** To do **
With the pictures omitted, output word for word the lines from the one containing "If you could place markers on the green" through the end of the records.

Source data:
○ ○ ○
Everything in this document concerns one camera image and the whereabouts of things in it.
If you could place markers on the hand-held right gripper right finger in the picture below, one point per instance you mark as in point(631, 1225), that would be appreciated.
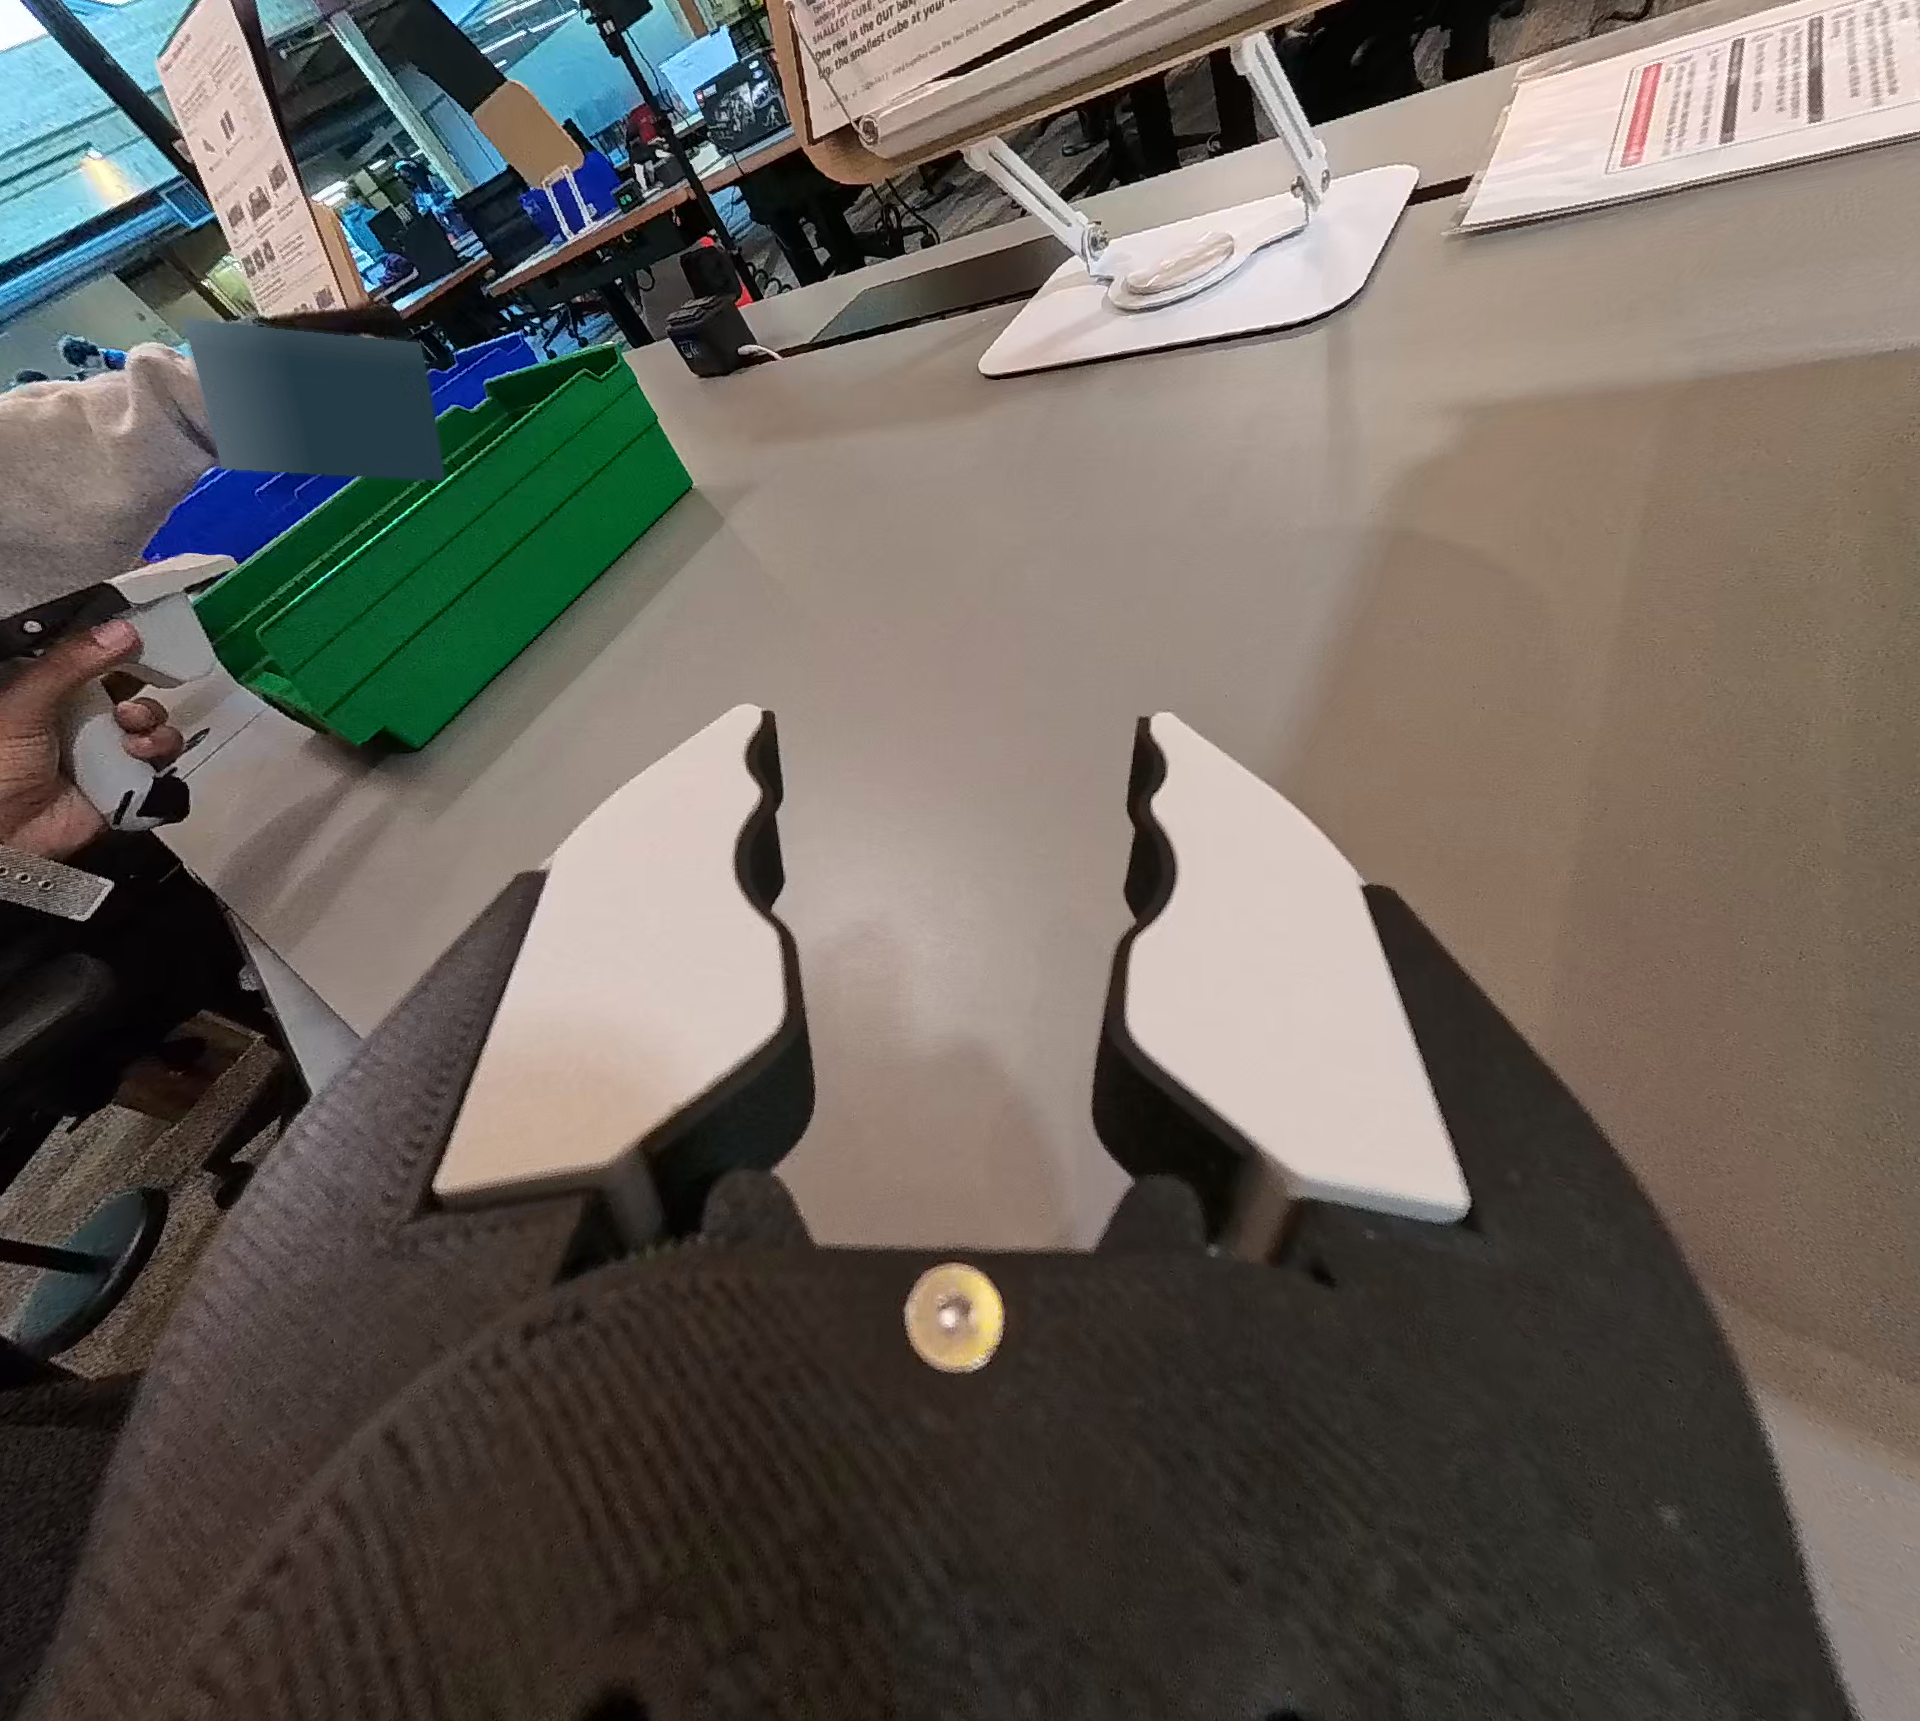
point(1274, 1002)

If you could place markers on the silver wristwatch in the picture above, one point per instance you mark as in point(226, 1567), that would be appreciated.
point(53, 886)

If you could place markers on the grey desk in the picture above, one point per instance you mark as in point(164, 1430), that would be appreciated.
point(1200, 522)

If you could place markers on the person's left hand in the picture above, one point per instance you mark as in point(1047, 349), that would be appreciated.
point(39, 747)

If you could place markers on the black flat panel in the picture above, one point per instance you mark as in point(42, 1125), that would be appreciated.
point(931, 311)

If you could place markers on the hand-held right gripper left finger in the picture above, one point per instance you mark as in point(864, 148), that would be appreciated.
point(631, 987)

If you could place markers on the standing instruction sign board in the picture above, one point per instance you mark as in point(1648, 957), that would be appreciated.
point(225, 132)

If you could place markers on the small black device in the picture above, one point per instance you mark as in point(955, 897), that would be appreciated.
point(705, 340)

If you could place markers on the wooden-edged table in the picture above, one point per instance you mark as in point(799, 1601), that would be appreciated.
point(631, 225)

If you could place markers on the laminated paper sheet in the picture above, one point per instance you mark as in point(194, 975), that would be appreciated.
point(1725, 100)

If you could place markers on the green plastic bin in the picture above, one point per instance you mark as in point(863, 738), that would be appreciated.
point(495, 551)

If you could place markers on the blue plastic bin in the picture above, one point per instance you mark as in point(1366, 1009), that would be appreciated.
point(241, 522)

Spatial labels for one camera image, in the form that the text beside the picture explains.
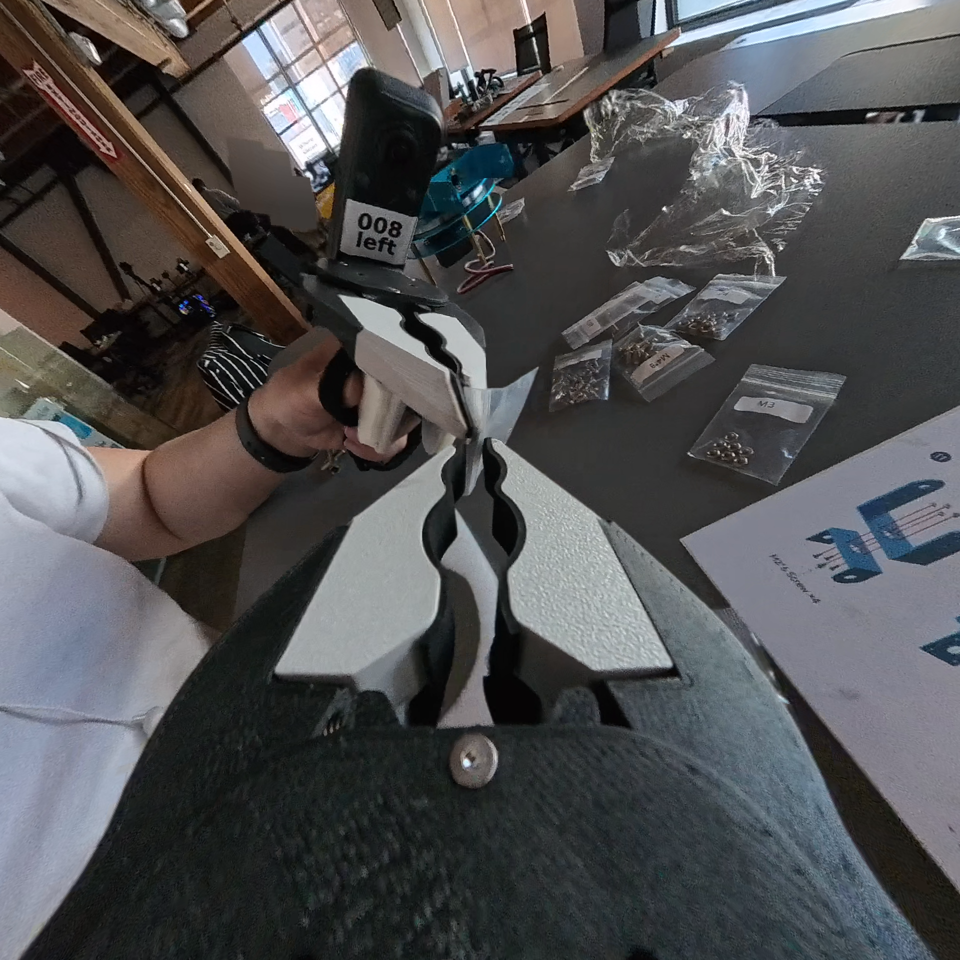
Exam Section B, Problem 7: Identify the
○ ○ ○
** Solution to this task **
If you could place markers on the green plastic bin in the picture above, one point per instance you mark as in point(863, 738), that would be appreciated.
point(495, 551)

If you could place markers on the blue plastic bin in the picture above, one point per instance you mark as in point(1366, 1009), that would be appreciated.
point(241, 522)

Spatial labels for one camera image, in the form that the text beside the picture explains.
Exam Section B, Problem 7: Identify the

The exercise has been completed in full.